As debates continue on the omnibus Public Safety and Policing Work group bills (HB 1016 and SB 1026), amendments are in works that may change the composition of police trial boards in Baltimore City and Prince George’s County.

As reported in The Baltimore Sun:

The city senators discussed amending the House-passed version of the police discipline bill. The measure provides for one nonvoting civilian member of the trial boards, which determine whether and how officers are disciplined for incidents of alleged professional misconduct. Trial boards now consist of three police officers.

Amendments were offered Thursday in the Senate Judicial Proceedings Committee allowing for voting civilian members in Baltimore City and Prince George’s County, two majority-black jurisdictions with long histories of tensions between civilians and police.

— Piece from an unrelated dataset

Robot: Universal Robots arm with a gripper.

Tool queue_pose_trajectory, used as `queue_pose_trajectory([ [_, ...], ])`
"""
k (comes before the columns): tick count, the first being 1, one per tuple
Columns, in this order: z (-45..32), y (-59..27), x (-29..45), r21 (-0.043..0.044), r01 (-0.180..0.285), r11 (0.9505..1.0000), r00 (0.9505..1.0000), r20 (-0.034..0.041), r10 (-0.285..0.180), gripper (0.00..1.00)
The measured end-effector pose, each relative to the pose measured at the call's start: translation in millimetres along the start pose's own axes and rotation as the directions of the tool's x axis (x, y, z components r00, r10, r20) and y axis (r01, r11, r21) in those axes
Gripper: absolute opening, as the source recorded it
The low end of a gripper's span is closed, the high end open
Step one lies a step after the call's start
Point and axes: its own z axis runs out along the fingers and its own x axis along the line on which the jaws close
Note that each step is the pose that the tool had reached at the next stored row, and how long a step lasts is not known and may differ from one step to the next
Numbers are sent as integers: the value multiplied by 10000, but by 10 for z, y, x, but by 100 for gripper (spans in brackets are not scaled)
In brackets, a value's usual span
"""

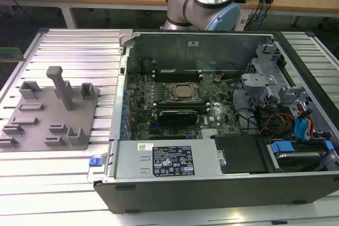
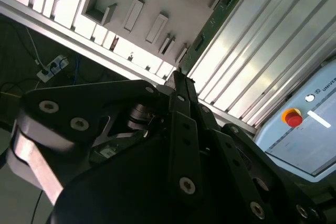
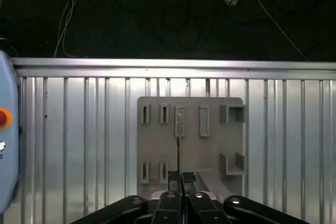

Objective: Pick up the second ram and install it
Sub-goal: 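Pick up the second ram and move it above second insertion slot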

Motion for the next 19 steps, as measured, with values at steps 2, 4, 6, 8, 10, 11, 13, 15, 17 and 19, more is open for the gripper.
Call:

Sen. Robert A. Zirkin, the Baltimore County Democrat who chairs the committee, ruled that the amendments required the approval of their local delegations before his panel could consider them.

The amendments would require that civilian members receive training in police procedures and rules before they could sit on the trial boards, but many police object to having civilians sit in judgment of officers for potentially career-ending allegations such as brutality.

The proposed changes also would exempt the trial boards’ composition from being a subject for collective bargaining with police unions.